= Venues of the 1928 Winter Olympics =

For the 1928 Winter Olympics in St. Moritz, Switzerland, a total of five sports venues were used. The main stadium hosted the figure skating, ice hockey, and speed skating events. Skeleton was first held at the Cresta Run. Bobsleigh was held at the bob run. St. Moritz itself served as cross-country skiing venue and the cross-country part of the Nordic combined event. Weather gave two events run at these games problems, creating the largest margin of victory in Olympic history for one and the cancellation of the other.

==Venues==

| Venue | Sports | Capacity | Ref. |
|---|---|---|---|
| Around the hills of St. Moritz | Cross-country skiing, Nordic combined (cross-country skiing) | Not listed. |  |
| Cresta Run | Skeleton | Not listed. |  |
| Olympiaschanze St. Moritz | Nordic combined (ski jumping), Ski jumping | Not listed. |  |
| St. Moritz Olympic Ice Rink | Figure skating, Ice hockey, Speed skating | 4,000 |  |
| St. Moritz-Celerina Olympic Bobrun | Bobsleigh | Not listed. |  |

==During the Olympics==
The 50 km cross-country skiing event took place on 14 February around the hills of St. Moritz with time markers at Silvaplan (5 km), Sils (9.4 km), Plaun da Lei (15 km), Maloja (20 km), Isola (24 km), Fex (38 km), and Surlej (40 km) before returning to St. Moritz. There was an 1100 m) change in elevation during the 50 km race. The race was also unusual in the sense of the extreme change in weather when it started at nearly 0 F and ended at 77 F. It would produce the largest margin of victory in Olympic history with Sweden's Per-Erik Hedlund beating fellow Swede Gustaf Jonsson by 13 minutes and 27 seconds.

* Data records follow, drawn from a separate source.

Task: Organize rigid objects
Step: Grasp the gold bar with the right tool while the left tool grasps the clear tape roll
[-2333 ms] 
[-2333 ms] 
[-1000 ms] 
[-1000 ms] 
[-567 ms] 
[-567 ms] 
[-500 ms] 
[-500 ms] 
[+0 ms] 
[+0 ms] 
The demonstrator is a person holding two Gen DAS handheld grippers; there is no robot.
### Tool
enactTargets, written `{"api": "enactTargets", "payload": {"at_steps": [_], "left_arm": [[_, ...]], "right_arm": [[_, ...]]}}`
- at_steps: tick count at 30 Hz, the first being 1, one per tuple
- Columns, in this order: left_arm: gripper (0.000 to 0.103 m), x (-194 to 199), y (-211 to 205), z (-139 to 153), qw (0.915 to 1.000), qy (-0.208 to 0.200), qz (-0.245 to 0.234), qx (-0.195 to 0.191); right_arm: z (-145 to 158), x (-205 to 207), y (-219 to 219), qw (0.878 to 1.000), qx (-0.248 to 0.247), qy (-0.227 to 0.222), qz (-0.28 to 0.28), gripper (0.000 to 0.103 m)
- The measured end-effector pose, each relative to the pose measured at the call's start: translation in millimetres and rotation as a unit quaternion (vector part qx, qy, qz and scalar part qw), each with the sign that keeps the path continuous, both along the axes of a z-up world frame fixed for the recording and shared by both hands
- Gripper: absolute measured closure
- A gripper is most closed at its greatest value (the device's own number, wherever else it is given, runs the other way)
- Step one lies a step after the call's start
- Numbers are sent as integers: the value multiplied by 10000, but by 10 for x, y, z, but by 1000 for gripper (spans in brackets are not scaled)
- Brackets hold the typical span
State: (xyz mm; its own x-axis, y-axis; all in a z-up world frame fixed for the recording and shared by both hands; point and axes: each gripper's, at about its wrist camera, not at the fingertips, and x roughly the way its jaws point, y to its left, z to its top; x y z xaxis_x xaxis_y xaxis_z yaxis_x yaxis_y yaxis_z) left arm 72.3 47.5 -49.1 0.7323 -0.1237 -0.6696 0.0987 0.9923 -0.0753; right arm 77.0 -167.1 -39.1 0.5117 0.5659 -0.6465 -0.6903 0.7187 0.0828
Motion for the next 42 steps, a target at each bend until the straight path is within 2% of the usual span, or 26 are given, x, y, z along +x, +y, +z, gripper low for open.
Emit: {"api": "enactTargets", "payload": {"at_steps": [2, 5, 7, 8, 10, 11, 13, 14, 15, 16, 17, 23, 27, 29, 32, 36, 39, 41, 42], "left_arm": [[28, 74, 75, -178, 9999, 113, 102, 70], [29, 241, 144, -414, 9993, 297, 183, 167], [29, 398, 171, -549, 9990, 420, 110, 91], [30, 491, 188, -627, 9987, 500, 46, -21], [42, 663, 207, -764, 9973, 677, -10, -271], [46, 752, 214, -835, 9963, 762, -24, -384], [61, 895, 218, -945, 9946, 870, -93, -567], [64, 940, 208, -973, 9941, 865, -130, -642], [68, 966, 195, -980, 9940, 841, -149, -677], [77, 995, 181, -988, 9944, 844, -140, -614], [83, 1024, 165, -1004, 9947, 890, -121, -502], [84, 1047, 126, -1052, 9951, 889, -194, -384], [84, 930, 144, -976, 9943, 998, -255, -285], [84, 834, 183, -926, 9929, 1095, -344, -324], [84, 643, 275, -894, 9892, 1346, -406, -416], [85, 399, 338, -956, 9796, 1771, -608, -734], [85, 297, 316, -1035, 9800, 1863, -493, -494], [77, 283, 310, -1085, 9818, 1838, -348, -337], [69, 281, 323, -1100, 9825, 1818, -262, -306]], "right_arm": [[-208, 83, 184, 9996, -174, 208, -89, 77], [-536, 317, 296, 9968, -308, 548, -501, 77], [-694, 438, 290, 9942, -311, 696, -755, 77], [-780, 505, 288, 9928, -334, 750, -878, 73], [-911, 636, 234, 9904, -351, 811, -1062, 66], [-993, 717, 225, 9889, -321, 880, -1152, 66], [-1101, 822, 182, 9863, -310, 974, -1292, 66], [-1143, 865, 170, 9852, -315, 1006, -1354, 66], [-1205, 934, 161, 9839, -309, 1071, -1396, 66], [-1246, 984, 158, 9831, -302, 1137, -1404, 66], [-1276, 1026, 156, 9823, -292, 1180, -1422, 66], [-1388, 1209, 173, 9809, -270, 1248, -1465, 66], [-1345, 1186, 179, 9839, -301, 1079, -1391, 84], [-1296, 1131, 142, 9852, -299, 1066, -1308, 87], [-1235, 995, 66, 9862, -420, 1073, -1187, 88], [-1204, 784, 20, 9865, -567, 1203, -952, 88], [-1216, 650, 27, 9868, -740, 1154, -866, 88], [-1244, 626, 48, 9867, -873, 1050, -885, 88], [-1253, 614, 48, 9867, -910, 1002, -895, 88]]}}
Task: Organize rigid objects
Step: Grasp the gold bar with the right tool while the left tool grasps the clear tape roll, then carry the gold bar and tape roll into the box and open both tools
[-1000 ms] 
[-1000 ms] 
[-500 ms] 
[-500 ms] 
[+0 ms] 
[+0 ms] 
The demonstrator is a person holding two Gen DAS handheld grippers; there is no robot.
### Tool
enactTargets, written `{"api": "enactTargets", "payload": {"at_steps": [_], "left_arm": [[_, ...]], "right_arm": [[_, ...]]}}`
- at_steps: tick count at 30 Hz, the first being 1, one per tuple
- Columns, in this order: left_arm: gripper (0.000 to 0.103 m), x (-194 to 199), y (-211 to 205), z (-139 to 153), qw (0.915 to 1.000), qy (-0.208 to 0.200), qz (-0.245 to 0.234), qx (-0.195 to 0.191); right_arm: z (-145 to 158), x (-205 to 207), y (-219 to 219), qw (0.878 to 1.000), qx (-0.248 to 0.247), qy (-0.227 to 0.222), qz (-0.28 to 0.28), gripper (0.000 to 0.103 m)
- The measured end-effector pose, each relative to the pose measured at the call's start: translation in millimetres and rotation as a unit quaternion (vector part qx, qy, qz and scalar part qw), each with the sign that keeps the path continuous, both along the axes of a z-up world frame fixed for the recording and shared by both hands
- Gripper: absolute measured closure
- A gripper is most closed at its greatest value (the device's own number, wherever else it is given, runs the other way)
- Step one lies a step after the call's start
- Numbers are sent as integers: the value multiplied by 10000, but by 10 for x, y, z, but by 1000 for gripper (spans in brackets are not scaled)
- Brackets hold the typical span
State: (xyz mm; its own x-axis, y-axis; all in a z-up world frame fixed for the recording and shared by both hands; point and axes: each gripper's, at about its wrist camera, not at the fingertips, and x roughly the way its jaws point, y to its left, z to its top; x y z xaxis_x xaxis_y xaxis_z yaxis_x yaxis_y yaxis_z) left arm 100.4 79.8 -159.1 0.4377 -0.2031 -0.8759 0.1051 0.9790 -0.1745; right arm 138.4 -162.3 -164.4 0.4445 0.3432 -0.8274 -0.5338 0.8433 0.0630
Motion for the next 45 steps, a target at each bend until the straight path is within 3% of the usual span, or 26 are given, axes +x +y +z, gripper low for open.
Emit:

On that same day in the 10,000 m speed skating event at the ice rink, the event was stopped 2000 meters into the fifth and final pair due to thawing ice. Officials in charge ordered the day's times cancelled and the races rerun. The problem was that by the time the decision was reached to rerun the event, Norway had made it clear that American Irving Jaffee was event champion and had left for their home country. The contest was cancelled as a result. Skaters involved in the event considered it settled when Jaffee came from behind to edge Norway's Bernt Evensen in the opening pair. According to David Wallechinsky, most sports historians consider the 1928 10,000 m to be a non-event.

==After the Olympics==
All five venues used for these games were reused for the Winter Olympics held in St. Moritz twenty years later.

The bob run, which opened in 1904, is still in use and has hosted the FIBT World Championships a record 22 times, most recently in 2013.

The ski jump was built originally in 1905 and renovated in 1927 for the 1928 Games. It was renovated in 1963 to get it to the K-point of 90 m. It was closed in 2006.